I stood in that spot, staring at the ground. The tree shielded me from the rain. I remembered her warmth. We were kindred spirits, she and I; she'd realized it first, and curse of curses fell in love with me. Tired of life and unwilling to resist I found myself drawn closer to her, faster than we should have.
A kiss.
I hug the tree and sigh. The rain drips down my face.
That night I broke up with Tasha.
Officially, anyway. It had been over for awhile, we both knew it, but... hell, it was still cheating. I mean, it was over... but still. I don't know if I can decide for certain. I still feel in my last moments with her I betrayed her.

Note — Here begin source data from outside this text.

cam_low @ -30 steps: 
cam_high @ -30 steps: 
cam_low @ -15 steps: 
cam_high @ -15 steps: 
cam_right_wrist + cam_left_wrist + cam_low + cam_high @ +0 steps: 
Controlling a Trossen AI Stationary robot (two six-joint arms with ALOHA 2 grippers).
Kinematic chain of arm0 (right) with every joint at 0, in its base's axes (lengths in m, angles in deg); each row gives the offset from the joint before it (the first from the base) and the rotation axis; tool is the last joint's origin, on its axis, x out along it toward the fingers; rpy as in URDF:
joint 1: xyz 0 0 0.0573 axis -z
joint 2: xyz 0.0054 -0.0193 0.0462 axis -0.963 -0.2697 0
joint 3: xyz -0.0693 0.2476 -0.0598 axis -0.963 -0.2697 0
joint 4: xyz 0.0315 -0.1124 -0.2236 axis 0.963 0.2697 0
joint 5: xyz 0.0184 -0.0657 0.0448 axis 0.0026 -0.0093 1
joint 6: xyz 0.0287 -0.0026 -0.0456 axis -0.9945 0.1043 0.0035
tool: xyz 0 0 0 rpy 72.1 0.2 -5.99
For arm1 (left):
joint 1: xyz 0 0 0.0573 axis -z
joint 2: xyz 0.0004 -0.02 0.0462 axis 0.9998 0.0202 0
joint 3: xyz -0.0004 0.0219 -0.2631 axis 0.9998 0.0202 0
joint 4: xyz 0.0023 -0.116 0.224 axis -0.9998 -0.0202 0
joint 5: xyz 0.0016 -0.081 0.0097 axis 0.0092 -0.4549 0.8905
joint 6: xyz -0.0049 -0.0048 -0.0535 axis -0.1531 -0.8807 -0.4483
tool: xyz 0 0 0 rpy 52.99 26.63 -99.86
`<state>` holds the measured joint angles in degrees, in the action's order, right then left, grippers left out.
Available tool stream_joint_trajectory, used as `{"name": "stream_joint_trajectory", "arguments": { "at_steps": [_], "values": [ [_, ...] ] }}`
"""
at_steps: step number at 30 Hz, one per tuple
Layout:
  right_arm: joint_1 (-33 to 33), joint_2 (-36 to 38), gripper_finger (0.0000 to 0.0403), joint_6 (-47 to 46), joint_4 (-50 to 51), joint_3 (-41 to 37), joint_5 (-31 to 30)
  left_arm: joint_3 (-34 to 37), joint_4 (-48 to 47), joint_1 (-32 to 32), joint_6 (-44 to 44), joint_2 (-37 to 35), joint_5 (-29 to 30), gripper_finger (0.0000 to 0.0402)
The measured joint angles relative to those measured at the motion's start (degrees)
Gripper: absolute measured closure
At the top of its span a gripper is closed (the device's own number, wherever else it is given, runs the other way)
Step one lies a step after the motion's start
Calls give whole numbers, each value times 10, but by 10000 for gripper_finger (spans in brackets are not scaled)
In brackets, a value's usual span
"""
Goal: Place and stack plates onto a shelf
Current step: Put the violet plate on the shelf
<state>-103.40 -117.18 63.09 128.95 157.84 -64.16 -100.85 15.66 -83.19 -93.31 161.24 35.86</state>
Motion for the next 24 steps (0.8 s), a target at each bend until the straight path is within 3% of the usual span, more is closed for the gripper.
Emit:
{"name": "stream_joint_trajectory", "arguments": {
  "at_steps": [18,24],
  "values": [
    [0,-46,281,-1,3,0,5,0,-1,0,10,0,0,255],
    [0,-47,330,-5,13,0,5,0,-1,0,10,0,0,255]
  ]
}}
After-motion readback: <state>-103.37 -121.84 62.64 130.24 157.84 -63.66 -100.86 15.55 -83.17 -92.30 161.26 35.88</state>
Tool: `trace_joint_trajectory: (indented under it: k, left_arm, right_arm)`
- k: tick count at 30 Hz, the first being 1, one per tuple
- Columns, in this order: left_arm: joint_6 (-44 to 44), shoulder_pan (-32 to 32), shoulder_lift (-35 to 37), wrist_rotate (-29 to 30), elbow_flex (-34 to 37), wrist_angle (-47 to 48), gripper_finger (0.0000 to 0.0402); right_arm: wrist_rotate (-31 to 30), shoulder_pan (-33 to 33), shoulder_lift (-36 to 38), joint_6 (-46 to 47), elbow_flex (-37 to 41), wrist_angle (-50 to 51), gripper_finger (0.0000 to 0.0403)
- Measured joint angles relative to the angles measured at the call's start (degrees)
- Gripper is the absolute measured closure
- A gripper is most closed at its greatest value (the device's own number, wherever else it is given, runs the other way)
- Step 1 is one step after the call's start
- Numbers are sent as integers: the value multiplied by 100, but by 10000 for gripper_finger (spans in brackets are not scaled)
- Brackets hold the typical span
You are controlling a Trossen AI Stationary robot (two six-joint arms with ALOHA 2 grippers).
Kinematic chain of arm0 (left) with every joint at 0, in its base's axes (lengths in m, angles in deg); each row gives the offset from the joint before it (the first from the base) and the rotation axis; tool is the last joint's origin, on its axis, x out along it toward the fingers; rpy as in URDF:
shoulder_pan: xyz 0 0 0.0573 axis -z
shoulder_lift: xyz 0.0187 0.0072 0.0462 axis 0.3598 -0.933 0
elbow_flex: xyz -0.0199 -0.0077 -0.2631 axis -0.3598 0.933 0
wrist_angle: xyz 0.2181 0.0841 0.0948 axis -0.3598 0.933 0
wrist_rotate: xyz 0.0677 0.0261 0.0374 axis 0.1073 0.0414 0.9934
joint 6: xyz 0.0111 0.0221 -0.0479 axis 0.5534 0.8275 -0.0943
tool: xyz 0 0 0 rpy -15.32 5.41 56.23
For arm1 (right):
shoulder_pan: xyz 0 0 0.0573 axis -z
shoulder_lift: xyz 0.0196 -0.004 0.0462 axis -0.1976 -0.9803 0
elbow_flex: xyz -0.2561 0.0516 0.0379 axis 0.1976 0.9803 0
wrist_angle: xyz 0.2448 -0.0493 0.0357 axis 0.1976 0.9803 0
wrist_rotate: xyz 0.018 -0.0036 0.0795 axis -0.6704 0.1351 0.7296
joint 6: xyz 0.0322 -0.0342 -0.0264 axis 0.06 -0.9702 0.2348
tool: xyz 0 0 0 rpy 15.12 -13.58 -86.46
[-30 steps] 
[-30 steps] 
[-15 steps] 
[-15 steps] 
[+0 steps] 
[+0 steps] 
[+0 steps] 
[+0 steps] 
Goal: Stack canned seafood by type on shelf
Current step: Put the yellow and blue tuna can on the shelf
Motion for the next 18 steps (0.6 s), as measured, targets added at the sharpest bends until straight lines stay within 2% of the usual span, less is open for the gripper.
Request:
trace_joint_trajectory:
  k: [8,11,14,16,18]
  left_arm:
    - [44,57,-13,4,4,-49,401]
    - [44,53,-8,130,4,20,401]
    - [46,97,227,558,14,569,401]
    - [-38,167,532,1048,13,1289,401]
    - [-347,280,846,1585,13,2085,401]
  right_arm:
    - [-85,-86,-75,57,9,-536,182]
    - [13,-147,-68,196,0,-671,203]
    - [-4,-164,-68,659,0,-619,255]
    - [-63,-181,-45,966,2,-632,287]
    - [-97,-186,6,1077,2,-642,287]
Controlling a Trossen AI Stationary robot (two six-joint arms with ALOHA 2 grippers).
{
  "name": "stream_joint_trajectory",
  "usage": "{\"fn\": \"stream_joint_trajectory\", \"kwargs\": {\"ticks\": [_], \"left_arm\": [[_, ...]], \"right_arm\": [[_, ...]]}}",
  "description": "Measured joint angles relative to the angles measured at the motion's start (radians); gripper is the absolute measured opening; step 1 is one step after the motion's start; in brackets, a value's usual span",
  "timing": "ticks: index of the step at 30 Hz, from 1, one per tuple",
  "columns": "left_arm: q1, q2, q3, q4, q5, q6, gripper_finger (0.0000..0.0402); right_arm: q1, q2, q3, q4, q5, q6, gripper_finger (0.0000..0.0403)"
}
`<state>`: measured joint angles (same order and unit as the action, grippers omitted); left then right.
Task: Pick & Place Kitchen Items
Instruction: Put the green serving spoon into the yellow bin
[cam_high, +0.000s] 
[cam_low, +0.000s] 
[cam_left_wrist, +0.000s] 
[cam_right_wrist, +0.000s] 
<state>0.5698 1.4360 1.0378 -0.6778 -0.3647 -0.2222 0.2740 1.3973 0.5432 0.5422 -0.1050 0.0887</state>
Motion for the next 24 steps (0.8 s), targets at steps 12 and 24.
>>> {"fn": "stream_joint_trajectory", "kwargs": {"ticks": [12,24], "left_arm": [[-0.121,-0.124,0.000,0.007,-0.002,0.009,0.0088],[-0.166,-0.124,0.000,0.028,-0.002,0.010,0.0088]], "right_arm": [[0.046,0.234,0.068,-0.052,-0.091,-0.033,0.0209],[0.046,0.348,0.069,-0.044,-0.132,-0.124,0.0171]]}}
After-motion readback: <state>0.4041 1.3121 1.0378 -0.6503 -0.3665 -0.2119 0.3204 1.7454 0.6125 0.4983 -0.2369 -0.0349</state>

It wasn't meant to be. We both knew that. We drifted apart over time. Not long after... I insulted her. I made myself angry. I wanted her to hate me. I suppose I was alone and angry and needed someone to blame, and the most convenient person was myself. Maybe I thought it would give some closure to our relationship, some finality. It didn't work. I just felt awful, unable to apologize, and in a chance encounter she forgave me.
She lives in Montreal now. I hope she's happy with her man. I smiled, a mix of bitterness and forgiveness. I think I'm finally coming to terms with it. Finally coming to get over it. Finally coming to forgive myself. And this is only stage one.
Another figure walks by in the rain. I wonder what her story is. I go over and ask her.